Ces objections, qu’il ne faut pas dissimuler, ont paru si spécieuses qu’on y répond encore tous les jours. Mais, disent-ils, toujours répondre est une preuve qu’on a mal répondu : car si on avait terrassé son ennemi du premier coup on n’y reviendrait pas à tant de fois.

On ne soutient plus aujourd’hui la donation de Constantin au pape Sylvestre, ni l’histoire de la papesse Jeanne, ni tant d’autres contes : pourquoi ? c’est qu’ils ont été détruits par la raison, et que tout le monde à la longue se rend à la raison, quand on la montre.

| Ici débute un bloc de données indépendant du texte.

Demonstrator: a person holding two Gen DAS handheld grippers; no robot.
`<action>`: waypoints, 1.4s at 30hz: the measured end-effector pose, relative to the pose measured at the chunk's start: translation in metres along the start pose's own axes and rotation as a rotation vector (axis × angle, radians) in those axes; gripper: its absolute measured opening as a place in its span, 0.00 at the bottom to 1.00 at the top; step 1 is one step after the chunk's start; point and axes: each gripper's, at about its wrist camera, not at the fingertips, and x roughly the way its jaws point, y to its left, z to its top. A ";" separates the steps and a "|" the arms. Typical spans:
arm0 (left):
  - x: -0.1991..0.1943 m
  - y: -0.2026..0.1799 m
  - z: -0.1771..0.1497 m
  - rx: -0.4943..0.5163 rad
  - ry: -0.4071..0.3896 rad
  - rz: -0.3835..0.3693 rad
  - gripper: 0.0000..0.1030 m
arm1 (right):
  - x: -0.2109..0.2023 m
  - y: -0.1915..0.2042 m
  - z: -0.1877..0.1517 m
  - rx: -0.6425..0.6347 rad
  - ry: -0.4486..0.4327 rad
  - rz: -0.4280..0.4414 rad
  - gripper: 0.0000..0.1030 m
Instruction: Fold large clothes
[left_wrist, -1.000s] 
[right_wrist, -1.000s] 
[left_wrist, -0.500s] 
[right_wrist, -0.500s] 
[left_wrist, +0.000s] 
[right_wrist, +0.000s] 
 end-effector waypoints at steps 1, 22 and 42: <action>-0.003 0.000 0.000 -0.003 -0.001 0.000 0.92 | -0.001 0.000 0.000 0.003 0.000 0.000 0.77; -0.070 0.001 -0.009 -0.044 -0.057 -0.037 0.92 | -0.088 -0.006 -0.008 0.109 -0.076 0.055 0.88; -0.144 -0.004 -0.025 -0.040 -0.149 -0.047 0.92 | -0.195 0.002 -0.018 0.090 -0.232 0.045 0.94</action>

Mais il faut bien que la matière des miracles n’ait pas encore été éclaircie, puisqu’on agite encore aujourd’hui cette question avec le plus grand acharnement.

Je vous ai exposé, monsieur, naïvement les objections des incrédules, qui me font frémir. Il ne faut ni les dissimuler, ni les affaiblir, parce qu’avec le bouclier de la foi on repousse tous les traits de l’enfer. Que ces messieurs lisent seulement les livres de la primitive Église, les Tertullien, les Origène, les Irénée, et ils seront bien étonnés. C’est à vous, monsieur, de nous tenir lieu de tous ces grands hommes.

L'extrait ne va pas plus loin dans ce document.